◆ What is needed: Across the entries below, determine how many lines include the word "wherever". State only the resulting number.
-- Records to process follows --
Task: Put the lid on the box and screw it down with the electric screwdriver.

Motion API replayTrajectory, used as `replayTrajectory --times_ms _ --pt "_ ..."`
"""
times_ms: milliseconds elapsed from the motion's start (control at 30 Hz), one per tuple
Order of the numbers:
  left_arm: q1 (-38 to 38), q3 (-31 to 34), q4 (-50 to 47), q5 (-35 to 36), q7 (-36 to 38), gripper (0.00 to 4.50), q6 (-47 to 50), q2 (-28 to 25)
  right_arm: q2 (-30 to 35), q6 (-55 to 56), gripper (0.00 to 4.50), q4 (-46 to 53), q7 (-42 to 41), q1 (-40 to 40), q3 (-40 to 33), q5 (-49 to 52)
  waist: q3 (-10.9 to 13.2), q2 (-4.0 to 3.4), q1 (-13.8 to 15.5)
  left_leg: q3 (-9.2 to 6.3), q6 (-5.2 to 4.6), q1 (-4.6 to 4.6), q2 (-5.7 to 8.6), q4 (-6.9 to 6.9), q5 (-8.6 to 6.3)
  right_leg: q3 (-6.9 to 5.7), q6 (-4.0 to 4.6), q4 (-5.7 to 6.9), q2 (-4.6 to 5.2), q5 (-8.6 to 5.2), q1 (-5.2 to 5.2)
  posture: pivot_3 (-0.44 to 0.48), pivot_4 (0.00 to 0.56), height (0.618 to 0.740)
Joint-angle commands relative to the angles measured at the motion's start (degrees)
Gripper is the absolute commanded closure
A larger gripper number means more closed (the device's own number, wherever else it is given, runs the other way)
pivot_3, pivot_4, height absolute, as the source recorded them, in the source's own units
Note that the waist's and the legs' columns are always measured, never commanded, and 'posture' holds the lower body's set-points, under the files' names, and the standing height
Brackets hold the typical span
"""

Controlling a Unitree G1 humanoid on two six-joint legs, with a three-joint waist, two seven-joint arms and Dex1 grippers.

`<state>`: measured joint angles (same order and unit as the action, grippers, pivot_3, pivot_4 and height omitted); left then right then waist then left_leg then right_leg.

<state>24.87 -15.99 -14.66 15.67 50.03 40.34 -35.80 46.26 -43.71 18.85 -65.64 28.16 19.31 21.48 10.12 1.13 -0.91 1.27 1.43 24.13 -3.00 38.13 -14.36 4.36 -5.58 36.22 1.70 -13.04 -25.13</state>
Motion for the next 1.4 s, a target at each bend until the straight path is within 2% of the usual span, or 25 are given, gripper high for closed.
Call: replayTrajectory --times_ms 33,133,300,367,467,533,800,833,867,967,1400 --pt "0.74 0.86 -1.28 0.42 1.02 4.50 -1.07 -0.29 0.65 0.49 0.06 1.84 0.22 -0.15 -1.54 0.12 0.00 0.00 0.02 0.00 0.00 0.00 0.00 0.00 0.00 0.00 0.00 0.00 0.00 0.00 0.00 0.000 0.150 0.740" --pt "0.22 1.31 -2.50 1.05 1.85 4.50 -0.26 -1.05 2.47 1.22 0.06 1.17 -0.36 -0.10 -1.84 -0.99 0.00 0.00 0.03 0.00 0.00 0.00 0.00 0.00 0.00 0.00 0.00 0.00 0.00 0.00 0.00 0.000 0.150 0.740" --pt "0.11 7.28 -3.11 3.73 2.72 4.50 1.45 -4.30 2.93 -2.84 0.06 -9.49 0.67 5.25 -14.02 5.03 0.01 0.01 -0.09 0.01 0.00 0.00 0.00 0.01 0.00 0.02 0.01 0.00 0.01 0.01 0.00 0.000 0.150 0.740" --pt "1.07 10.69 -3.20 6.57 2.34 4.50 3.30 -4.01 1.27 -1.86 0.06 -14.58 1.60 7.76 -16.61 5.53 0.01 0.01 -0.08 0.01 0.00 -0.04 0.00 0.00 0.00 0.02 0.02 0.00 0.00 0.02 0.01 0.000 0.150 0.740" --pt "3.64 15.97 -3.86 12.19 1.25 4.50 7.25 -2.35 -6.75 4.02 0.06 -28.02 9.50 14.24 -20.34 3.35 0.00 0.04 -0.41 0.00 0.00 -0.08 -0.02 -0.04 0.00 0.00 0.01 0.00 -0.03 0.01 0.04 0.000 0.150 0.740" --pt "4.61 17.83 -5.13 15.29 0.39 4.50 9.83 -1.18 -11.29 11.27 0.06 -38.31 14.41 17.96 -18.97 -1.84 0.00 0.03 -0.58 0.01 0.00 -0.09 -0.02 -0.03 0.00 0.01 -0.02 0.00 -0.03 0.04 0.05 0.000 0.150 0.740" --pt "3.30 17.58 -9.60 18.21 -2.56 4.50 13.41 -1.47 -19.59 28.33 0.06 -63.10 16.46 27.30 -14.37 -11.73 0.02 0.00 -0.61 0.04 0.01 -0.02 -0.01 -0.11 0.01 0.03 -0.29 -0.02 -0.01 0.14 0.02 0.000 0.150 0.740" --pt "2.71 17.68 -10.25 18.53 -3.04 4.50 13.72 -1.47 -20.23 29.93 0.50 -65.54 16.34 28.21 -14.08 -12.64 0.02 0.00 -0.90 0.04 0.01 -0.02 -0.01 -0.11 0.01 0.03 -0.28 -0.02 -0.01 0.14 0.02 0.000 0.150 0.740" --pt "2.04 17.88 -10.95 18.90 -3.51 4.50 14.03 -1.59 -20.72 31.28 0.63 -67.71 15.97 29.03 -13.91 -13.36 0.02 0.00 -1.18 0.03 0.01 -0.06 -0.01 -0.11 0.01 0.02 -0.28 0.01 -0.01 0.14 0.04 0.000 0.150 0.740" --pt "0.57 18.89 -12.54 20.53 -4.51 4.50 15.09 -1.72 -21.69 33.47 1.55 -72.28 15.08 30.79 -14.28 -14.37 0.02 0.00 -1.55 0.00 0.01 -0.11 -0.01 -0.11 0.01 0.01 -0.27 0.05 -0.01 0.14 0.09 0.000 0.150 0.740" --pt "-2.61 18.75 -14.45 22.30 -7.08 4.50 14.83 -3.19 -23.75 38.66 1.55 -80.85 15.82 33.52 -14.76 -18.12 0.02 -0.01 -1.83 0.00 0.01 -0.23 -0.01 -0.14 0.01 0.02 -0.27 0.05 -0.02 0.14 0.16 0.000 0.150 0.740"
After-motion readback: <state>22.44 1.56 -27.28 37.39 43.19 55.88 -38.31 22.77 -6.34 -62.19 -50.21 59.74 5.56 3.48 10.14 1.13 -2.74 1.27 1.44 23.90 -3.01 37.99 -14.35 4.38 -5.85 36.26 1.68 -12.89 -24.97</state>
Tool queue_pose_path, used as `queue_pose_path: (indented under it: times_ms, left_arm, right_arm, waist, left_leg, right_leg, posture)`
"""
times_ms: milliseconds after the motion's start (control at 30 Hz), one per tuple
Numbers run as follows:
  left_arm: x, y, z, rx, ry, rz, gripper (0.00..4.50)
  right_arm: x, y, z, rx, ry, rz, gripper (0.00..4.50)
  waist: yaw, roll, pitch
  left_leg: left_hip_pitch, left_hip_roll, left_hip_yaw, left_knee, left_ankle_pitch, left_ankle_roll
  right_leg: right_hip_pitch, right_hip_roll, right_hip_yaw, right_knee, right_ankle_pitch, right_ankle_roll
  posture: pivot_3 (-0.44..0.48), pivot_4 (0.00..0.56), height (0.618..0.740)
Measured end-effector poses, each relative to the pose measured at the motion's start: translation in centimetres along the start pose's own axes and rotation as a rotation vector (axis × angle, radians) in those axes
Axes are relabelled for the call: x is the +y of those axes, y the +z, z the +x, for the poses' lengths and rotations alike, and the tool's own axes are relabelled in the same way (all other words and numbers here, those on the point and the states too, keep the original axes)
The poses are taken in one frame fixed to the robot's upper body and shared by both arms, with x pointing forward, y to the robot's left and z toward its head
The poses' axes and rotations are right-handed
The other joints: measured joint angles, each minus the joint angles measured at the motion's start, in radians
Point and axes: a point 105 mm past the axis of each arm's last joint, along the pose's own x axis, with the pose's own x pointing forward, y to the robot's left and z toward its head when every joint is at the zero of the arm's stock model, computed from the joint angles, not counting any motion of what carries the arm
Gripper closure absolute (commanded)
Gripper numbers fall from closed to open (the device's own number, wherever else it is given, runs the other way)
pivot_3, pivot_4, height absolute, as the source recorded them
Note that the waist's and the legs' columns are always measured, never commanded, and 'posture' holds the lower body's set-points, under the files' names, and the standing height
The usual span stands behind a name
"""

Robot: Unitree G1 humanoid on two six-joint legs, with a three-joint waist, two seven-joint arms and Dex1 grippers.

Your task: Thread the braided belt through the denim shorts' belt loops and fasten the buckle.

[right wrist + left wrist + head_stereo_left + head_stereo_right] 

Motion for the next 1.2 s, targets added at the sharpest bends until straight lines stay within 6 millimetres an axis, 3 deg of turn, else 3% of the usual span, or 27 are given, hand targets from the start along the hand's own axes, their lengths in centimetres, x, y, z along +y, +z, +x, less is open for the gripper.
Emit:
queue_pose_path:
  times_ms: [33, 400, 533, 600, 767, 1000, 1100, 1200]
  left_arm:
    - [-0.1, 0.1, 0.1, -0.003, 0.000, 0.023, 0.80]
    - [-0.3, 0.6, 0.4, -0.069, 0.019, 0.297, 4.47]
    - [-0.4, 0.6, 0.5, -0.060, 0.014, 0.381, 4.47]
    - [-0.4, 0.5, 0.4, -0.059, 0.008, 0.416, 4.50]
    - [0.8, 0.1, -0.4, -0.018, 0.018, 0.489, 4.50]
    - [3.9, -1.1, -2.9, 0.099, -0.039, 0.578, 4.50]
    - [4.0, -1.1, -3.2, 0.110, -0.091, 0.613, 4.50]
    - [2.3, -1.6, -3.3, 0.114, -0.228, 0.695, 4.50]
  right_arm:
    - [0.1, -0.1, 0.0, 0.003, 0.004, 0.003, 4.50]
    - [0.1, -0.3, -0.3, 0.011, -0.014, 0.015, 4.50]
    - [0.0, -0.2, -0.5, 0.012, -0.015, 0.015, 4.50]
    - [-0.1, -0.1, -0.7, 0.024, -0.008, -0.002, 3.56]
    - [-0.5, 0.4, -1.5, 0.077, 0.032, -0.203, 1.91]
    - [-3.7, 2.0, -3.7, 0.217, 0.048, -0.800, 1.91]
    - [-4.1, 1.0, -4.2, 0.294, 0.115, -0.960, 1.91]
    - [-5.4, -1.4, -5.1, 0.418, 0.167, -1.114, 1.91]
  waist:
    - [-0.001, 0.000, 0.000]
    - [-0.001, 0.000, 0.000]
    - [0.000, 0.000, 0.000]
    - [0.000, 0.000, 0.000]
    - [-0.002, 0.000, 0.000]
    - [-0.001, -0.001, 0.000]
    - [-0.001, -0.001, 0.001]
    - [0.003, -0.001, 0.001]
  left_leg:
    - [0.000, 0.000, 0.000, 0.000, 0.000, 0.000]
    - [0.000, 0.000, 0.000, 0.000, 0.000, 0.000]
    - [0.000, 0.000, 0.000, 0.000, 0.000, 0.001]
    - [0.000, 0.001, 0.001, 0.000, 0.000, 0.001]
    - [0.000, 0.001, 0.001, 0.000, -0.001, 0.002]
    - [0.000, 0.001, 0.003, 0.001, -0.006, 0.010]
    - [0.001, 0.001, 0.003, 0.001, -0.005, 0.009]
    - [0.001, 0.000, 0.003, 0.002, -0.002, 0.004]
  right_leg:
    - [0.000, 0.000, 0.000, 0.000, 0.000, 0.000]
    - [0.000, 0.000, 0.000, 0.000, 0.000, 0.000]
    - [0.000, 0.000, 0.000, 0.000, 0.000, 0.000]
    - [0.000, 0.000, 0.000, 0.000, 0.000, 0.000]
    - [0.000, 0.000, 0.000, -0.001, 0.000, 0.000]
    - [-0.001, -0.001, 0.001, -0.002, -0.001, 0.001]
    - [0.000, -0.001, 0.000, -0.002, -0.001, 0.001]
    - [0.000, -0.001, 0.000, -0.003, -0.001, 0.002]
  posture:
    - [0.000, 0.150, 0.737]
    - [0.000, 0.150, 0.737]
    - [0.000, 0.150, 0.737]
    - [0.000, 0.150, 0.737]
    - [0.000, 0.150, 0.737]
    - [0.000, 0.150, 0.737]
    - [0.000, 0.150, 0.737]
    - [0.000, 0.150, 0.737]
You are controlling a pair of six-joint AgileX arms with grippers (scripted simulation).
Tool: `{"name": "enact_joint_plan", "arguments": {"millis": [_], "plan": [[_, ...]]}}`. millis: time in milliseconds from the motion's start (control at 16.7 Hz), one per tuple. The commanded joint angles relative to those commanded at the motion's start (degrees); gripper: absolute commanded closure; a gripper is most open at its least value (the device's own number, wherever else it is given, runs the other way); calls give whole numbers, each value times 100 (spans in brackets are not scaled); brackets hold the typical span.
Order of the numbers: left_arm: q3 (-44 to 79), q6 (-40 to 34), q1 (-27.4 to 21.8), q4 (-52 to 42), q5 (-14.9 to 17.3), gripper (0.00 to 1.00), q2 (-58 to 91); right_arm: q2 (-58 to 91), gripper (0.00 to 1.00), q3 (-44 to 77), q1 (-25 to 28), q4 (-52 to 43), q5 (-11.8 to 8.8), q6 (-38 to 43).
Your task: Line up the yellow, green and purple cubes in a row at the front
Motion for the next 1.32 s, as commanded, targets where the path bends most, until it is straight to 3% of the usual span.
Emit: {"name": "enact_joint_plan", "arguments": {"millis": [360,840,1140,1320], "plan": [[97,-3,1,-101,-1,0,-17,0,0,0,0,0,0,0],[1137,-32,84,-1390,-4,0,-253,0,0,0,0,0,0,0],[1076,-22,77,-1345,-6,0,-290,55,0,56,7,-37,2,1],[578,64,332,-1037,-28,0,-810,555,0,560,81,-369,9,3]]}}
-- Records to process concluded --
◆ Written response: 3